Slurred Speech, Bloodshot Eyes: Inside Wallaby Tolu Latu’s Drink-Driving Charge
Tolu Latu was slumped over his steering wheel, drunk and asleep, when his car started rolling forward into a major intersection.
It was 4.23am, just down the road from Sydney’s Rugby headquarters and the passed-out Wallabies and Waratahs player had no idea of the danger.
Thankfully, members of the public had seen him. They tried to wake him without success, and when the vehicle started rolling forward, they sprang into action, applied the handbrake and removed the keys from the ignition.
Police and paramedics were summoned to the corner of Anzac Parade and Cleveland Street at Moore Park, and when they finally roused Latu, he had extremely slurred speech, was unaware of his surroundings or where he was, smelt strongly of intoxicating liquor and had bloodshot eyes.
He blew 0.135 — normally a mid-range drink driving offence, but Latu was a red p-plater, and a month earlier he’d clocked up enough demerit points for his licence to be suspended.
After leaving Surry Hills police station around sunrise he managed to make it to the Waratahs training mid-morning.
If anyone noticed he was worse for wear, it went unreported, and Latu neglected to mention his run-in with the law to rugby bosses. They found out when the media got wind of it.
On Friday, in the Downing Centre Local Court, he was a handed fine totalling $1,300 and was ordered off the road for three months. An alcohol interlock device will be installed in his car for a full year once his suspension ends.
Latu’s solicitor told the court his client was mourning the death of his uncle two months earlier and had recently come out of a six-year relationship.
He said Latu had been “drowning his sorrows” at his local pub, the Milestone Hotel in Leichhardt, walked home, then “made a poor decision to jump in a vehicle to go to a friend’s place.”
Latu pleaded guilty to mid-range drink driving and driving while suspended at his first court appearance on June 6, but sentencing proceedings were adjourned for a week so he could attend a traffic offender course, where he learnt about the consequences of dangerous behaviour on the road.

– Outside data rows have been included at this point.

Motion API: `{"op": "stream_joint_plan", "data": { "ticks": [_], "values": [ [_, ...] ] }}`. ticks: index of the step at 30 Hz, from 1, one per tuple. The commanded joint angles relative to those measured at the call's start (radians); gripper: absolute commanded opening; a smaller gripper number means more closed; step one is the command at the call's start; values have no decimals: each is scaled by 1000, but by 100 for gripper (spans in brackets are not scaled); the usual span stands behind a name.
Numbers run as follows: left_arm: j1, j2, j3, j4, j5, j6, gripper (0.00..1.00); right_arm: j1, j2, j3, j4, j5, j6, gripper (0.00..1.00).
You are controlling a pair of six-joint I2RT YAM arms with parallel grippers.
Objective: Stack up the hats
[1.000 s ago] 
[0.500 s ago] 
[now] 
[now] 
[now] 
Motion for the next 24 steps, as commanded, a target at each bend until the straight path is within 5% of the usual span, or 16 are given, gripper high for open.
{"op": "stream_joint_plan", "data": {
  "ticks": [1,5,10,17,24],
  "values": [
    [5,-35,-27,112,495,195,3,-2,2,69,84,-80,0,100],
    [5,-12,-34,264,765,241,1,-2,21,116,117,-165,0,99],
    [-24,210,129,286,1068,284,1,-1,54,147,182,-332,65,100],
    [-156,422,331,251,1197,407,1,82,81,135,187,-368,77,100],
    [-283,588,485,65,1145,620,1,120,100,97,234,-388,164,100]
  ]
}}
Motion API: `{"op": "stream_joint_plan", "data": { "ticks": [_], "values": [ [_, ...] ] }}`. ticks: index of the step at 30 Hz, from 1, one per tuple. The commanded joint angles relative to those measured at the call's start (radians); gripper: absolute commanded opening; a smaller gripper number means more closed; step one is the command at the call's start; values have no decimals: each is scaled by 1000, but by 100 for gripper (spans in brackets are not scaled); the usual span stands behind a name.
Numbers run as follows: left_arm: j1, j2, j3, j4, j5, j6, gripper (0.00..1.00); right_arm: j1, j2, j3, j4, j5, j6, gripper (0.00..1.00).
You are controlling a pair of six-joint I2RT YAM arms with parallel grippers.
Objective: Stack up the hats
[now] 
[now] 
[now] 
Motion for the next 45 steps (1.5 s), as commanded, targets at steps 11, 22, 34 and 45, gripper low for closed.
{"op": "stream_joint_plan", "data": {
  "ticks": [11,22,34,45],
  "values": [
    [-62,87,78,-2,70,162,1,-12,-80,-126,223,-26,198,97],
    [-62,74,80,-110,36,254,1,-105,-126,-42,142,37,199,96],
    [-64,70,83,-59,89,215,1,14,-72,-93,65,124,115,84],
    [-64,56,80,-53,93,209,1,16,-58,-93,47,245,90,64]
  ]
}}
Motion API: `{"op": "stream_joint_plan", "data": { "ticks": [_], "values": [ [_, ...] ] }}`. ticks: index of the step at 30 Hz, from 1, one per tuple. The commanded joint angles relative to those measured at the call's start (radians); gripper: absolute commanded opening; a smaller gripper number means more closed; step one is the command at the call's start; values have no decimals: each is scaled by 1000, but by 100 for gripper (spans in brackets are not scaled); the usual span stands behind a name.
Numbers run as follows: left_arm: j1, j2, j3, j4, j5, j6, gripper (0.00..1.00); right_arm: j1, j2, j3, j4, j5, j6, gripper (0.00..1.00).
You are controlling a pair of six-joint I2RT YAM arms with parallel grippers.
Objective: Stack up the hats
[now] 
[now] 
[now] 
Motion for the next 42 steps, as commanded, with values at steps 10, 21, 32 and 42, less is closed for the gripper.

“Really bad things could have happened,” Magistrate Daniel Covington told Latu.
“Thankfully, you were caught.”
“Go away and think about it and speak to others,” he said.
Latu’s lawyer described his client as a “hardworking man” and “a role model to the rugby, Pacific Islander and Australian communities.”
As he left the court with his mother Latu told 10 News First of his regret.
“I made a mistake and I just want to move on and continue to be a role model for those kids,” he said.
But his troubles aren’t over. A member of Rugby Australia’s integrity unit was on the front row of the court’s public gallery, and further sanctions are expected to be handed down, now the legal proceedings are complete.